MR spectroscopy (MRS) is the only noninvasive technique capable of measuring chemicals within the body. MRS distinguishes various metabolites on the basis of their slightly different chemical shifts or resonance frequencies. Biologically, relevant nuclei that are amenable to MR analysis are those with an odd number of protons and neutrons such as 1 H , 31 P , 13 C , 19 F and 23 Na. Of these, the one we commonly use is hydrogen or proton spectroscopy. The metabolic information received is displayed as a graph. On the X axis are plotted the resonance frequencies which allow us to identify each unique metabolite. These frequencies are plotted in a unit called parts per million (ppm). Using the Y axis, it is possible to quantify the metabolite by either measuring the peak value referred to as the amplitude or the area under the curve, called the integral value. Various ratios are often calculated. Single or multiple voxels of the brain can be interrogated with this technique. Multivoxel spectroscopy is also called chemical shift imaging or CSI. Using CSI it is possible to create visually appealing colour maps or metabolite maps for spatial demonstration of the metabolite peaks and ratios. These colour maps are overlapped or fused with conventional MR techniques to improve anatomical localization.


 :: Functional MRI Top


Functional MRI (F MRI) refers to the demonstration of brain function with neuroanatomic localization on a real-time basis. The vast majority of these studies are performed using BOLD techniquewhich requires the detection of very small signal intensity changes- 0-3% at 1.5 Tesla and up to 6% at 3 Tesla for voxel volumes as small as 3 ΄ 3 ΄ 5 mm. [3] The principle of the BOLD technique of F MRI is that performing a predefined cognitive task leads to regionally increased neuronal activity and localized hemodynamic changes that produce a signal response.


 :: Imaging of Stroke Top


Stroke remains a leading cause of mortality and morbidity in India and the world. The past decade has witnessed dramatic advances in stroke neuroimaging and therapeutics that includes diffusion-perfusion imaging, multidetector computed tomography (CT) angiography and endovascular clot dissolution/retrieval techniques.

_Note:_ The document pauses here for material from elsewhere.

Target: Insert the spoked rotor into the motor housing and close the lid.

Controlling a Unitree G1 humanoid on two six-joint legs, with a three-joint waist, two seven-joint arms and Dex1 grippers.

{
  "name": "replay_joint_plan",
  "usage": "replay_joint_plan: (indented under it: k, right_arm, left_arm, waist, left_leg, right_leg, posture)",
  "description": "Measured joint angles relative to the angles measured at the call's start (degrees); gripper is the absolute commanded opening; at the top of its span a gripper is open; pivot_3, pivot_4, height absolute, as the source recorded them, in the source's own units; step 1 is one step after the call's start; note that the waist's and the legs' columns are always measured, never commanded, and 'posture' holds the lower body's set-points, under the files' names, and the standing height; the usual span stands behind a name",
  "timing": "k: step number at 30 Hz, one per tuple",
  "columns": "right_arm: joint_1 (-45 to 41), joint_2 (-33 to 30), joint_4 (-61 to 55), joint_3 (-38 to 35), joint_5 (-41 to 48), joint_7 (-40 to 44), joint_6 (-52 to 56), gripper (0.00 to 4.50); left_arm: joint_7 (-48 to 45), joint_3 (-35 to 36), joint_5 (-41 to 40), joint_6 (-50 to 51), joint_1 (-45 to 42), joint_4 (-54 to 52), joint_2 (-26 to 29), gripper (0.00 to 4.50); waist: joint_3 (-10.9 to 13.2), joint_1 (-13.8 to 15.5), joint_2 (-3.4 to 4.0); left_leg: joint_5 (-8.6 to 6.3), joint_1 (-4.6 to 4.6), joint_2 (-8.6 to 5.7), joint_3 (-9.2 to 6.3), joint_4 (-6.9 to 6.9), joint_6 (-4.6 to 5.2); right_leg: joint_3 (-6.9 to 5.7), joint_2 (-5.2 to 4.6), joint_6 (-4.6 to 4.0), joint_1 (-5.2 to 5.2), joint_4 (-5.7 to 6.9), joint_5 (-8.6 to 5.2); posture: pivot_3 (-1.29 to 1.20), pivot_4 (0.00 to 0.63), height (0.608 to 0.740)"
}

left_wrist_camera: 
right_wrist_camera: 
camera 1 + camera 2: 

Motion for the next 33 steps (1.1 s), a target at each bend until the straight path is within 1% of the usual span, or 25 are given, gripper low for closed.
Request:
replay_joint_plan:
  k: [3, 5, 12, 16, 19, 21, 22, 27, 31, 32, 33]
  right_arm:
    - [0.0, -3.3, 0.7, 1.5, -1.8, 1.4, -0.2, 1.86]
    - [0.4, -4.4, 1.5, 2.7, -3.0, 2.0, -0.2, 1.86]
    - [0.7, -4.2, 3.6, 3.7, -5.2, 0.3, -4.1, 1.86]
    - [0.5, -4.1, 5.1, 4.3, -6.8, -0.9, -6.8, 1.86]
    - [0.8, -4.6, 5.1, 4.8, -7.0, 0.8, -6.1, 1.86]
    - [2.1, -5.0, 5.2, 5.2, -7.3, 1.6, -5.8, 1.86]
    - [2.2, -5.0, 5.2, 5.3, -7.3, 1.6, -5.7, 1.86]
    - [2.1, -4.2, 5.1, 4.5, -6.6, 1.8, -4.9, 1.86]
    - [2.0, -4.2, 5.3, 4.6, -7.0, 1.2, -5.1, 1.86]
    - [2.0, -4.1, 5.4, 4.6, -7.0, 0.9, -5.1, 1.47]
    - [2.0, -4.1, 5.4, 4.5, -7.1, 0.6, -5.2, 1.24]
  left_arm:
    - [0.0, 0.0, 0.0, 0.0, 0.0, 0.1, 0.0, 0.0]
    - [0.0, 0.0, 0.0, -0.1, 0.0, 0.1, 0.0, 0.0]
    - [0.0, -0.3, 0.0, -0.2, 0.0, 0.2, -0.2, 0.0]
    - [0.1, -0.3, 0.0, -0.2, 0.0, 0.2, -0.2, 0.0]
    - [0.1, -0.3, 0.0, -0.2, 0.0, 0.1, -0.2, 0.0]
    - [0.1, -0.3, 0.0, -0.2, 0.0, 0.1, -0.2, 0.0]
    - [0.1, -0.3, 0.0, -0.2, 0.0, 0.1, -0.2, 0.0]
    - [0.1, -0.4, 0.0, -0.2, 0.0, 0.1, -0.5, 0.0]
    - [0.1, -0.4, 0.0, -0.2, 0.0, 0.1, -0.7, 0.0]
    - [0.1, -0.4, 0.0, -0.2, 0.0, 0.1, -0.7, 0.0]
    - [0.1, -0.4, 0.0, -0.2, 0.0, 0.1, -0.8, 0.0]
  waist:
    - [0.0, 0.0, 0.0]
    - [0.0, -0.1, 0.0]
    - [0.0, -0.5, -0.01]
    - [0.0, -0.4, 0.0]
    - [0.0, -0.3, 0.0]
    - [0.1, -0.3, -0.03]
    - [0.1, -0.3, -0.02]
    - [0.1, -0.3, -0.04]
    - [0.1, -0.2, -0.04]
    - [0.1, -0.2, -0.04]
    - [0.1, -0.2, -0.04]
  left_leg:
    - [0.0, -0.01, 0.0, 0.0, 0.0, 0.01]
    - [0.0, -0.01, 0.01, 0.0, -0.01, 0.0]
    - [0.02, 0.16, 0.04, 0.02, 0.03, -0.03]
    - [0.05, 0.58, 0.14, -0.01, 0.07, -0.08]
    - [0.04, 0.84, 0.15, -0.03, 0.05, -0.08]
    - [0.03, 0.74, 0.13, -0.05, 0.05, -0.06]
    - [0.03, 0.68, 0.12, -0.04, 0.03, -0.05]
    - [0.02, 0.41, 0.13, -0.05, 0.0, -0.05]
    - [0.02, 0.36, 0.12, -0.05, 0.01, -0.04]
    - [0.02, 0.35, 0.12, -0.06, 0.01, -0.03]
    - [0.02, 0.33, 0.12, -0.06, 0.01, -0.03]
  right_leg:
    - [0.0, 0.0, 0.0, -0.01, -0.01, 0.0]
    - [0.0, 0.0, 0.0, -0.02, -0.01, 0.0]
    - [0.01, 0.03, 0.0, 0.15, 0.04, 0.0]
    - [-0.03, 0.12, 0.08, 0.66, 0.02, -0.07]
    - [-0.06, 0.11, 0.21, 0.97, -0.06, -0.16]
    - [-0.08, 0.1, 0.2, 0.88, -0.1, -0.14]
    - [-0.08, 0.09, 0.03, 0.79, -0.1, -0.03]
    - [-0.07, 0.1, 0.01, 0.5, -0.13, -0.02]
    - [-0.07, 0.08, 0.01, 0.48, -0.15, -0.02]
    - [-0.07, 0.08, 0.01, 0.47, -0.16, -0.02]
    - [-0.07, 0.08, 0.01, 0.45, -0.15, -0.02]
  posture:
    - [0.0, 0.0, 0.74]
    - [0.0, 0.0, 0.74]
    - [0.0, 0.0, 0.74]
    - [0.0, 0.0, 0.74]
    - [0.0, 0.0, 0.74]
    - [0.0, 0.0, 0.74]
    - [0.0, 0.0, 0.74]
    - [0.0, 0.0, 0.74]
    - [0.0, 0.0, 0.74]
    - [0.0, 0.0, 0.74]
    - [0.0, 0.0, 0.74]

Most of these advances have been in the imaging and management of hyperacute ischemic stroke. [4],[5],[6] The primary aim of imaging in hyperacute ischemic stroke is direct management in terms of salvaging the penumbra. Reversal of penumbra is associated with a significant decrease in morbidity and mortality in stroke. Currently, MR perfusion studies in combination with diffusion images are used in the setting of hyperacute ischemic stroke to establish the presence of a penumbra which is an indication for thrombolytic therapy in the first 6 h after the onset of an acute neurologic deficit. Penumbra is the tissue at risk for dying if ischemia continues without recanalization of an intravascular thrombus. The abnormality seen on a diffusion image represents the infarct core where damage is irreversible. The ischemic penumbra is at the area around the infarcted core which may be salvaged by thrombolysis. It is depicted on colour perfusion maps as an area around with the infarct core with elevated mean transit time (MTT), decreased cerebral blood volume (CBV) and decreased cerebral blood flow (CBF). The absence of a significant diffusion- perfusion mismatch implies that the patient will not benefit from thrombolysis. A large diffusion abnormality suggestive of a large infarct associated with a small perfusion abnormality representing a small penumbra should be treated with caution, taking into consideration other factors such as time after onset of symptoms. This is because of a potential increase in the risk of subsequent hemorrhage that is associated with an initial large infarct size. Finally, a small diffusion abnormality representing a small infarct with a large perfusion defect representing a significant penumbra [Figure 1] is an indication for thrombolysis in the absence of hemorrhage. Follow-up imaging of patients with untreated or unsuccessfully treated diffusion-perfusion mismatch exhibit substantial lesion growth on follow-up imaging. On the other hand, those with early complete recanalization do not exhibit lesion progression on follow-up imaging. These observations emphasize the accuracy of diffusion-perfusion imaging in guiding management and in prognostication of patients with acute ischemic stroke.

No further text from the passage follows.